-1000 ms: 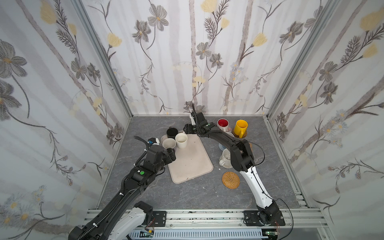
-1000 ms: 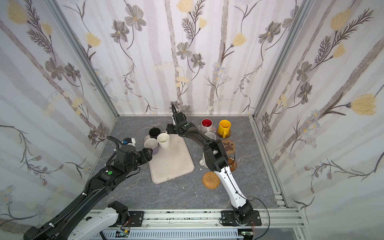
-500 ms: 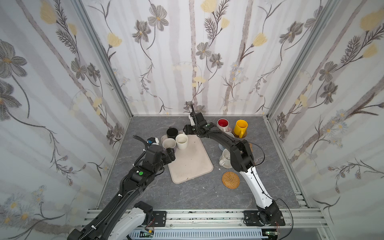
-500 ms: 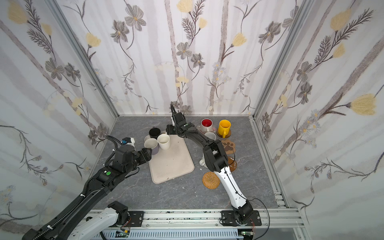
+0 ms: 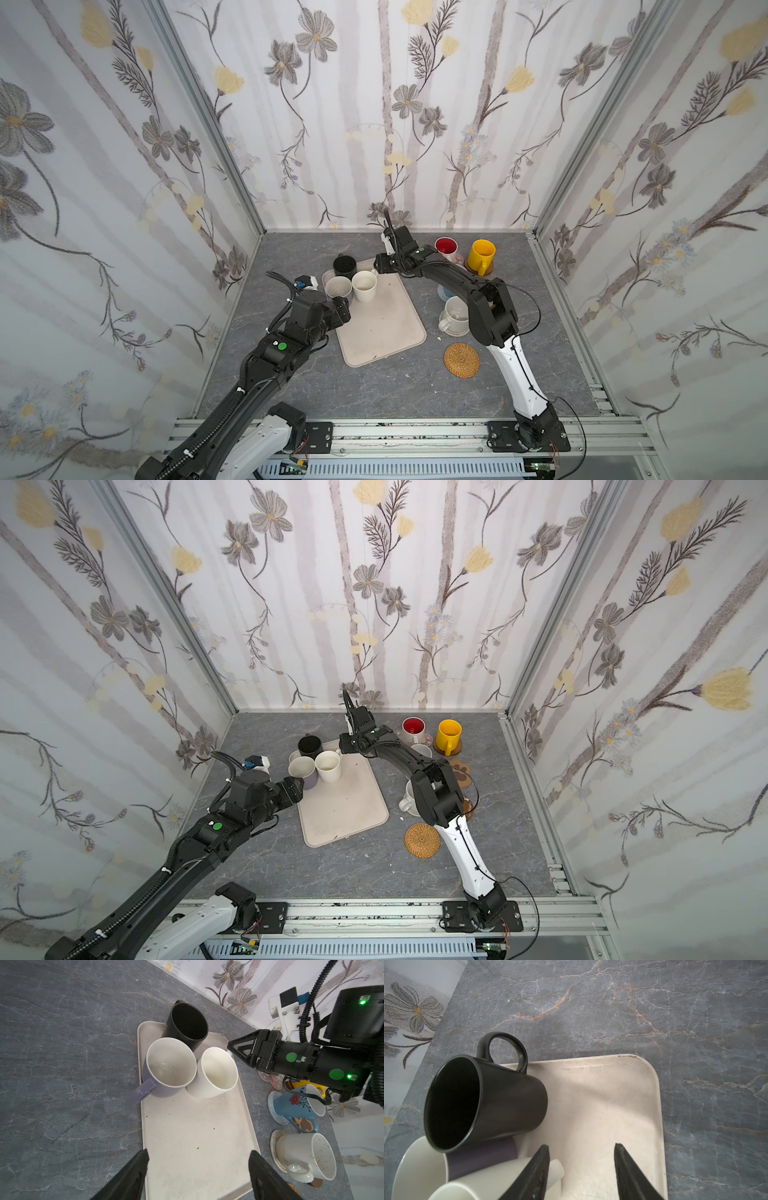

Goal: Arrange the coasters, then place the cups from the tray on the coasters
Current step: 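Position the right gripper above the white handled mug on the tray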

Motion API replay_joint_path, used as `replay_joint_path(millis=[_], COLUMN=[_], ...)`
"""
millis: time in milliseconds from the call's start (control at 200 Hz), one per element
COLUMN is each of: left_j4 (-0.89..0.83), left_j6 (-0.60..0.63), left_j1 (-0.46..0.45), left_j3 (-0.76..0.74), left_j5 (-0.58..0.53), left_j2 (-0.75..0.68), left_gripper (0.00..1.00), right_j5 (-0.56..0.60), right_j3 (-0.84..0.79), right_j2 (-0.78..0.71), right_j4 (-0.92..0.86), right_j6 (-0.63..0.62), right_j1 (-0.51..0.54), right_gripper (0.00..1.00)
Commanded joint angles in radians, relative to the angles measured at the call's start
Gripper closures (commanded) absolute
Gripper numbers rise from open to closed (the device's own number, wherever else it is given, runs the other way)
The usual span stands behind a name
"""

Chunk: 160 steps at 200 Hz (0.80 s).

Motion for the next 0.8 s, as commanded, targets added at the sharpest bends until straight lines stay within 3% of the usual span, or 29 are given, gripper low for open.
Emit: replay_joint_path(millis=[0, 340, 545, 794], left_j4=[0.007, 0.013, 0.013, 0.013], left_j6=[-0.005, -0.005, 0.006, 0.01], left_j1=[0.001, 0.003, 0.006, 0.013], left_j3=[-0.001, 0.004, -0.002, -0.009], left_j5=[-0.008, -0.011, -0.024, -0.02], left_j2=[0.003, 0.022, 0.023, -0.007], left_gripper=[0.22, 0.21, 0.21, 0.21], right_j5=[0.005, 0.004, -0.001, -0.026], right_j3=[-0.032, -0.175, -0.154, 0.017], right_j2=[-0.039, -0.147, -0.158, -0.031], right_j4=[0.02, 0.082, 0.088, 0.05], right_j6=[-0.016, -0.03, -0.043, -0.036], right_j1=[0.004, 0.012, 0.012, 0.012], right_gripper=[0.51, 0.56, 0.27, 0.22])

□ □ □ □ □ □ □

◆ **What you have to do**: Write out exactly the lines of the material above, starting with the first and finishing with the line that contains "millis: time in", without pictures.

◆ **Answer box**:
-1000 ms: 
-1000 ms: 
-500 ms: 
-500 ms: 
+0 ms: 

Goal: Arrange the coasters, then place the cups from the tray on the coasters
Current step: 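Position the right gripper above the white handled mug on the tray
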
Motion API replay_joint_path, used as `replay_joint_path(millis=[_], COLUMN=[_], ...)`
"""
millis: time in milliseconds from the call's start (control at 200 Hz), one per element

The output contains the complete answer to the exercise.